Tarkanian, 83, coached the Bulldogs from 1995-2002 and had six straight 20-win seasons and NCAA Tournament appearances in 2000 and 2001. He won the 1990 national championship while at UNLV.

On Sunday night, Nevada Gov. Brian Sandoval praised Tarkanian for his induction, saying it’s a “well-deserved honor.”

One of the other headliners at Sunday’s induction was current Louisville coach Rick Pitino, fresh off of winning this year’s national championship in April.

Pitino still remembers the training meals at the pizza place where his Boston University teams ate more than 30 years ago.

Even Hall of Famers have to start somewhere.

That obscure beginning provided a foundation for a coaching career that took him to two NBA teams and three other colleges, all reaching the Final Four and two winning NCAA championships.

“Coaches don’t get in the Hall of Fame,” Pitino said Sunday. “Players put them in the Hall of Fame, and I’ve had a great journey along the way.”

It started for him as a head coach in 1978 just 90 miles east of Springfield Symphony Hall, where the ceremony was held for him and the 11 other honorees.

He had to “learn the trade from the bottom” at Boston University, Pitino said.
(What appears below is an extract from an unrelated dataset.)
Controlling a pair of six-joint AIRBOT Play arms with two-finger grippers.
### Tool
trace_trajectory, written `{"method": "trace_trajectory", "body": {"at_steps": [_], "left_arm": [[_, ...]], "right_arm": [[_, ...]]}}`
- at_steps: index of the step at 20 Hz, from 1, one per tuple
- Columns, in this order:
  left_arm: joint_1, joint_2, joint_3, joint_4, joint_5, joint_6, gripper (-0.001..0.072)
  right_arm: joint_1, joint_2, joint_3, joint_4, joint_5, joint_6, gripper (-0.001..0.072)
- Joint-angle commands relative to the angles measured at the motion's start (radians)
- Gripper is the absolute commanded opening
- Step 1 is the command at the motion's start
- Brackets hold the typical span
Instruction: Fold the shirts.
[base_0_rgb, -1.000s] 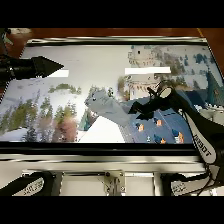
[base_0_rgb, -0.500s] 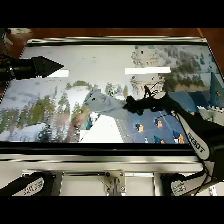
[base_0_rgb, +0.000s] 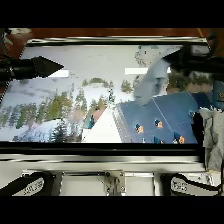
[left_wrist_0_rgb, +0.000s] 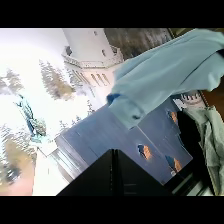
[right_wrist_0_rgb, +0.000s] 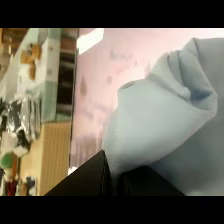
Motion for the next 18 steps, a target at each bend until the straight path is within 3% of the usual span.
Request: {"method": "trace_trajectory", "body": {"at_steps": [1,6,12,14,18], "left_arm": [[0.0,0.001,0.0,-0.002,-0.037,-0.015,0.0037],[0.0,0.001,0.0,-0.003,-0.091,-0.041,0.0038],[0.0,0.001,0.0,-0.003,-0.093,-0.049,0.0038],[-0.001,0.0,0.0,-0.003,-0.092,-0.049,0.0038],[0.0,0.0,0.0,-0.002,-0.093,-0.049,0.0038]], "right_arm": [[-0.267,0.046,0.13,-0.011,0.108,0.115,0.0061],[-0.594,0.046,0.147,-0.057,0.152,0.135,0.0061],[-0.742,0.043,0.147,-0.289,0.114,0.136,0.0062],[-0.743,0.027,0.147,-0.265,0.091,0.135,0.0062],[-0.743,-0.007,0.147,-0.071,-0.027,0.134,0.0061]]}}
There were those “training meals,” he said, and the time when champagne was served at Midnight Madness.

“Nine drunks showed up,” he said, “and no one else.”

He spent five years with the Terriers, then two as an assistant with the New York Knicks before spending the next two as head coach at Providence, leading the Friars to a surprising berth in the Final Four. He kept moving — two years as head coach with the Knicks, eight with Kentucky, four with the Boston Celtics and the past 12 with Louisville.

Also inducted Sunday into the Naismith Memorial Basketball Hall of Fame were Gary Payton, the only NBA player with 20,000 points, 8,000 assists, 5,000 rebounds and 2,000 steals; Bernard King, who averaged 22.5 points in 15 NBA seasons with five teams; Guy Lewis, 91, who took Houston to five Final Fours; North Carolina women’s coach Sylvia Hatchell; five-time WNBA All-Star Dawn Staley; former Knicks guard Richie Guerin; former NBA deputy commissioner Russ Granik; and Oscar Schmidt, who played in five Olympics for Brazil.

E.B. Henderson, who learned basketball at Harvard in 1904 and then introduced it to African-American students in Washington, D.C., and four-time ABA All-Star Roger Brown of the Indiana Pacers were enshrined posthumously.